Exercise
Your task is to copy each line of the material that holds the word "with".

Segment Start: Data below

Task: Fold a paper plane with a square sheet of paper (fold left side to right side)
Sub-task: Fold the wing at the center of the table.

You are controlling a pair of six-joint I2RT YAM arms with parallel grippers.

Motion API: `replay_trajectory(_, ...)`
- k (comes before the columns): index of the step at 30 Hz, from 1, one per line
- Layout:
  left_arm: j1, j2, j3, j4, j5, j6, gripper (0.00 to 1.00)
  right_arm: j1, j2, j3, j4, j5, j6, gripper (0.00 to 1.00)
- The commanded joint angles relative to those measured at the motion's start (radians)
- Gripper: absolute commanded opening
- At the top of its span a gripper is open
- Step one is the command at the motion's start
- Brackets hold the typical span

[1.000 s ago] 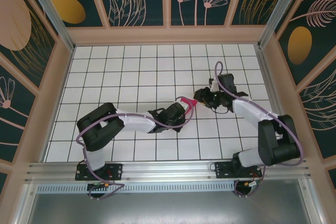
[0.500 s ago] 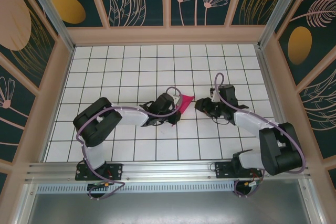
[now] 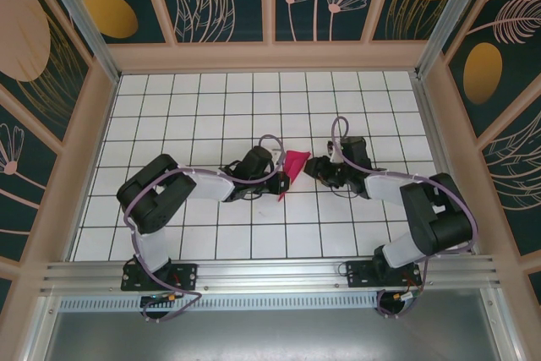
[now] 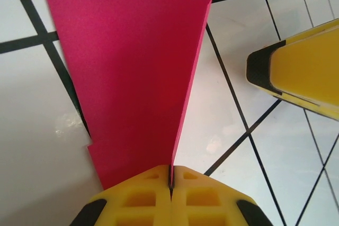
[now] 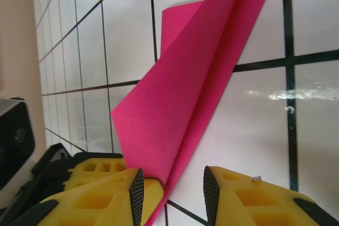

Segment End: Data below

Reply to the exercise
Task: Fold a paper plane with a square sheet of paper (fold left side to right side)
You are controlling a pair of six-joint I2RT YAM arms with parallel grippers.

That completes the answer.